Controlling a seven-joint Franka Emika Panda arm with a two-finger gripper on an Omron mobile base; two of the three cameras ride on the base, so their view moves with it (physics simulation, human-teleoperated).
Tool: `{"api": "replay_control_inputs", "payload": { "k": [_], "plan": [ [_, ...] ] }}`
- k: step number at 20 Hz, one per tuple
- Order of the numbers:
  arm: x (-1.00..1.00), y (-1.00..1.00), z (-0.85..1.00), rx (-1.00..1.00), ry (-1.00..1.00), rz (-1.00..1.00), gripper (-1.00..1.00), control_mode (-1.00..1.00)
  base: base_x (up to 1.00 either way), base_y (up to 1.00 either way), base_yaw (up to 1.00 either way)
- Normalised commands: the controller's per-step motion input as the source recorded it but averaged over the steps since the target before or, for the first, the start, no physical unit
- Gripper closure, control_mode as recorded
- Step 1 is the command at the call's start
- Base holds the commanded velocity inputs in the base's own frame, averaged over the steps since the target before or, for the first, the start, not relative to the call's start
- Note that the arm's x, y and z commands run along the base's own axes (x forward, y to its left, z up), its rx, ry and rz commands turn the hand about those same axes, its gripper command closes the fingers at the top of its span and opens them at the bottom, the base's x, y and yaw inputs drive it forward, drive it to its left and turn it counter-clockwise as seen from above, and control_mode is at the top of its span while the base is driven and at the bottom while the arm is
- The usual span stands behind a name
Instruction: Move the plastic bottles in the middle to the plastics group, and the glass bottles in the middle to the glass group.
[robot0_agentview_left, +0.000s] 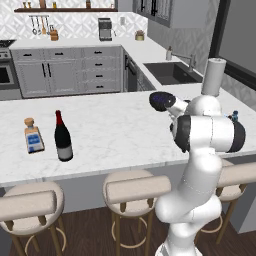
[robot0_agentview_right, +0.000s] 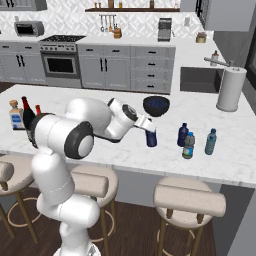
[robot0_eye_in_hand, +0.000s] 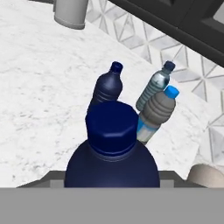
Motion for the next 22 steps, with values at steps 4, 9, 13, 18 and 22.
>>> {"api": "replay_control_inputs", "payload": {
  "k": [4, 9, 13, 18, 22],
  "plan": [
    [0.0, -0.57, -0.21, 0.0, 0.0, 0.0, 1.0, -1.0, 0.0, 0.0, 0.0],
    [0.02, -0.61, -0.21, 0.01, 0.0, 0.0, 1.0, -1.0, 0.0, 0.0, 0.0],
    [0.04, -0.29, -0.1, 0.08, 0.0, 0.05, 1.0, -1.0, 0.0, 0.0, 0.0],
    [0.01, -0.03, -0.16, 0.14, -0.01, 0.09, 1.0, -1.0, 0.0, 0.0, 0.0],
    [0.12, 0.0, -0.07, 0.03, -0.09, 0.11, 1.0, -1.0, 0.0, 0.0, 0.0]
  ]
}}
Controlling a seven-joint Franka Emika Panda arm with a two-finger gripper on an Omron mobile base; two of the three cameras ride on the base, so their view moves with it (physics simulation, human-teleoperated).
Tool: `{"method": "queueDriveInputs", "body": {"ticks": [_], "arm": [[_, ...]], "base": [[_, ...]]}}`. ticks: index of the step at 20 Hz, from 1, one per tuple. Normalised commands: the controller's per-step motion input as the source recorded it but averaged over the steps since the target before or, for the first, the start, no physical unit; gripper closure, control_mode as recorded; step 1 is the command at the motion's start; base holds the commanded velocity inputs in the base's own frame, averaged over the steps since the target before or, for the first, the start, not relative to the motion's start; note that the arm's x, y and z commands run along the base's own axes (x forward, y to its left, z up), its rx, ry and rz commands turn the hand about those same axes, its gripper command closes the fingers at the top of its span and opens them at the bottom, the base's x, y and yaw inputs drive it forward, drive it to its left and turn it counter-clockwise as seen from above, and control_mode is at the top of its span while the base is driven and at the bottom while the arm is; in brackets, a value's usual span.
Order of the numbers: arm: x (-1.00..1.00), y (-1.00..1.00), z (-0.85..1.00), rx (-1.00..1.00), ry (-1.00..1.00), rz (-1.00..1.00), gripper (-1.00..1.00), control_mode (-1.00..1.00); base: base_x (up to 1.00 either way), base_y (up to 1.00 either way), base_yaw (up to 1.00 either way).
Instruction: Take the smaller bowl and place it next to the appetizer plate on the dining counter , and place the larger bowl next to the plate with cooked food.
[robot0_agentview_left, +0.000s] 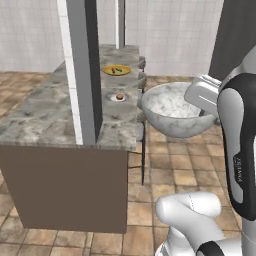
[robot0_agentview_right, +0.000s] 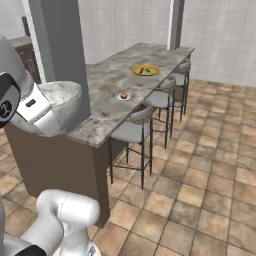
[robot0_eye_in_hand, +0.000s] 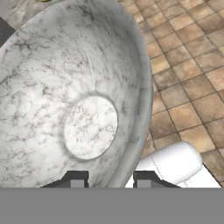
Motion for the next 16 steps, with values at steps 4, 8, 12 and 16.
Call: {"method": "queueDriveInputs", "body": {"ticks": [4,8,12,16], "arm": [[0.00,0.00,0.00,0.00,0.00,0.00,1.00,1.00],[0.00,0.00,0.00,0.00,0.00,0.00,1.00,1.00],[0.00,0.00,0.00,0.00,0.00,0.00,1.00,1.00],[0.00,0.00,0.00,0.00,0.00,0.00,1.00,1.00]], "base": [[0.00,-1.00,-0.08],[0.36,-0.84,-0.06],[0.80,-0.61,-0.03],[1.00,-0.41,-0.01]]}}
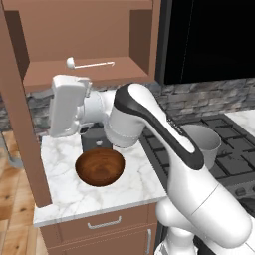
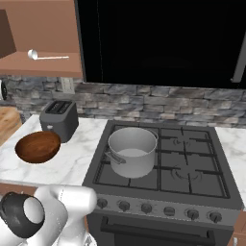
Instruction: Open the cabinet and move the ladle to the pot. Then close the cabinet.
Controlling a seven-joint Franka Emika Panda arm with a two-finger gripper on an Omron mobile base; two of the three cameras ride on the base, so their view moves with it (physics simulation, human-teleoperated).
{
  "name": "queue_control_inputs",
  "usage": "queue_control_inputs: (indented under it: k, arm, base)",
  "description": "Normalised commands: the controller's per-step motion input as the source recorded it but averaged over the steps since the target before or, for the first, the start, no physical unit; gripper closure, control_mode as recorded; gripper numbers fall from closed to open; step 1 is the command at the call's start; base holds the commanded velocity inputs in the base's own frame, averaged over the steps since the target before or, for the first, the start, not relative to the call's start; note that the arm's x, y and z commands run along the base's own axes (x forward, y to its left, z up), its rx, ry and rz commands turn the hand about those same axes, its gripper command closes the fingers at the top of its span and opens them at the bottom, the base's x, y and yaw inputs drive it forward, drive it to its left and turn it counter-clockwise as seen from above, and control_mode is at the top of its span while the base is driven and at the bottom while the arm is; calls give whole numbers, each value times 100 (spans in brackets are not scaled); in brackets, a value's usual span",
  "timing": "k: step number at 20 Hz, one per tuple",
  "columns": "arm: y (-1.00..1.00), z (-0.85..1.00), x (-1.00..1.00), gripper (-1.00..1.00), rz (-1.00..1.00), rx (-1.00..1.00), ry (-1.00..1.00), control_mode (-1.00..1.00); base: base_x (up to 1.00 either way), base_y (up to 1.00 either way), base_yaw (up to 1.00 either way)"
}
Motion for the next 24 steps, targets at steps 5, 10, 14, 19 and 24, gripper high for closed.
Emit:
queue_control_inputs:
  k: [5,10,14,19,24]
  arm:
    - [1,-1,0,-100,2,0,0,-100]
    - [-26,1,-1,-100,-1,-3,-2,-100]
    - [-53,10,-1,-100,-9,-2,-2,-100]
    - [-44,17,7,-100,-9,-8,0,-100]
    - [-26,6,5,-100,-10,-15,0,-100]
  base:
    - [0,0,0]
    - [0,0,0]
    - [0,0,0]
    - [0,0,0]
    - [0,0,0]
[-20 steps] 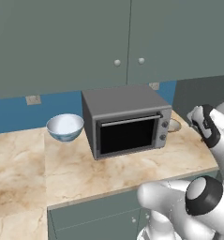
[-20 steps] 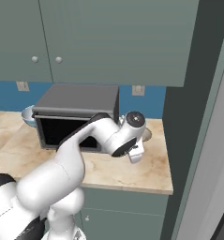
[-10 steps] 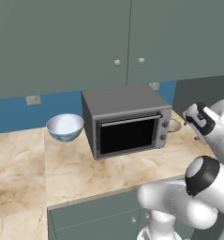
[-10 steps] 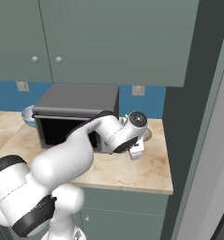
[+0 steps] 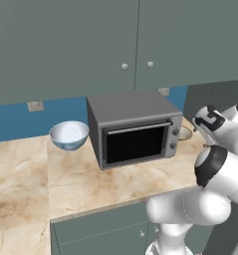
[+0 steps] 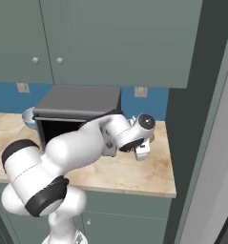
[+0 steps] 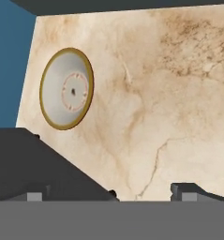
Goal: Pick up the bowls on the counter and stack them on top of one another in the open cabinet. Place the smaller bowl on top of the larger bowl.
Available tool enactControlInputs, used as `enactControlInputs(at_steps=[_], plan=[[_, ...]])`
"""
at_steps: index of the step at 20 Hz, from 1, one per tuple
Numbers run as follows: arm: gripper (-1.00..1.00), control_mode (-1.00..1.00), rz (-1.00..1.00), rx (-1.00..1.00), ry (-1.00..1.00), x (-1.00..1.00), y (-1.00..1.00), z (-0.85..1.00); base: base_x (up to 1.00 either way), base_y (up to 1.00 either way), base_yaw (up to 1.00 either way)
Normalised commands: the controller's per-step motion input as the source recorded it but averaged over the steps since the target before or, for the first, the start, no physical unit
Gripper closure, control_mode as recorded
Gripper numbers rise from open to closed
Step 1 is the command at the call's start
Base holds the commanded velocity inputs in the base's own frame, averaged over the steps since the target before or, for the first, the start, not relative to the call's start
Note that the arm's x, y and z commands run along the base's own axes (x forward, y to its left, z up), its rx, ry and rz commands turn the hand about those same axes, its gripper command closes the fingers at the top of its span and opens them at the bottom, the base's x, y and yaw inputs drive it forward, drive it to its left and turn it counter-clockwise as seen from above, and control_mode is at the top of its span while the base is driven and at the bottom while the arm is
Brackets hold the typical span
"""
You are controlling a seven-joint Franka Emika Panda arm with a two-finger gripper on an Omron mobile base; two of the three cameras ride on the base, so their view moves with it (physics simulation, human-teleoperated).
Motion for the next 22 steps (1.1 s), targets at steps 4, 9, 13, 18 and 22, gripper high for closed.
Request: enactControlInputs(at_steps=[4, 9, 13, 18, 22], plan=[[-1.0, -1.0, 0.0, 0.02, 0.0, 0.27, -0.12, -0.25, 0.0, 0.0, 0.0], [-1.0, -1.0, 0.0, 0.01, 0.0, 0.23, -0.11, -0.27, 0.0, 0.0, 0.0], [-1.0, -1.0, 0.0, 0.0, 0.0, 0.25, -0.08, -0.25, 0.0, 0.0, 0.0], [-1.0, -1.0, 0.0, 0.02, 0.0, 0.23, -0.06, -0.2, 0.0, 0.0, 0.0], [-1.0, -1.0, 0.0, 0.05, 0.0, 0.17, -0.07, -0.16, 0.0, 0.0, 0.0]])
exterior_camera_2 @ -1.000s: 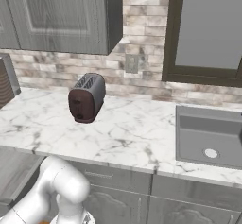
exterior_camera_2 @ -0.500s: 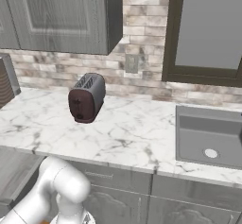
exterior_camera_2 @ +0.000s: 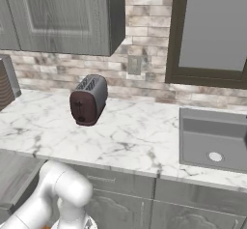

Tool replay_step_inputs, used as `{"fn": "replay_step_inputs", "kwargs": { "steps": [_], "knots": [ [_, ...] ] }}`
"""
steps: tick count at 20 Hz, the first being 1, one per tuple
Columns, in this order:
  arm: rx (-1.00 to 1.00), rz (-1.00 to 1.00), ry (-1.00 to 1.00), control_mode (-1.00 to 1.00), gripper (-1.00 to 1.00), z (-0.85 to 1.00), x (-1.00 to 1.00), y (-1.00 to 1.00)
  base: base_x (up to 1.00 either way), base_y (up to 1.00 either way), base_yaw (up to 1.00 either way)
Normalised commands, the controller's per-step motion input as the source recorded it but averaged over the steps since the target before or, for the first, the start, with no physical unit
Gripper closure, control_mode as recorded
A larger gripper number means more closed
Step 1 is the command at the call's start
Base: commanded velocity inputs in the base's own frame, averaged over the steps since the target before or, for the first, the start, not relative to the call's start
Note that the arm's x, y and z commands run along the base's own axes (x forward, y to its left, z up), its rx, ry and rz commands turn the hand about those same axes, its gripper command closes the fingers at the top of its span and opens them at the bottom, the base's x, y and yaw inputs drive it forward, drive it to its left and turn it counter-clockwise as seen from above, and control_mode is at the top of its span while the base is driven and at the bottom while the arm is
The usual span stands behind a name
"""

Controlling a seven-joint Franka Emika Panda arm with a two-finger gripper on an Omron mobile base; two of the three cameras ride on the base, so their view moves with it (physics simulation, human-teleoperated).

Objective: Take the tongs from the drawer on the left and place them on the dining counter next to the tray containing the kebab skewer.

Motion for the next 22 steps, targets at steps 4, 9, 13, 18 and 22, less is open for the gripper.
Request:
{"fn": "replay_step_inputs", "kwargs": {
  "steps": [4, 9, 13, 18, 22],
  "knots": [
    [0.06, 0.0, 0.0, -1.0, -1.0, 0.46, 0.25, -0.26, 0.0, 0.0, 0.0],
    [0.08, -0.01, 0.0, -1.0, -1.0, 0.31, 0.37, -0.33, 0.0, 0.0, 0.0],
    [0.11, -0.03, 0.0, -1.0, -1.0, 0.23, 0.39, -0.44, 0.0, 0.0, 0.0],
    [0.11, -0.06, 0.0, -1.0, -1.0, 0.29, 0.4, -0.52, 0.0, 0.0, 0.0],
    [0.11, -0.07, 0.01, -1.0, -1.0, 0.33, 0.41, -0.57, 0.0, 0.0, 0.0]
  ]
}}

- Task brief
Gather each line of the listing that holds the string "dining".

- Task response
Instruction: Take the smaller bowl and place it next to the appetizer plate on the dining counter , and place the larger bowl next to the plate with cooked food.
Objective: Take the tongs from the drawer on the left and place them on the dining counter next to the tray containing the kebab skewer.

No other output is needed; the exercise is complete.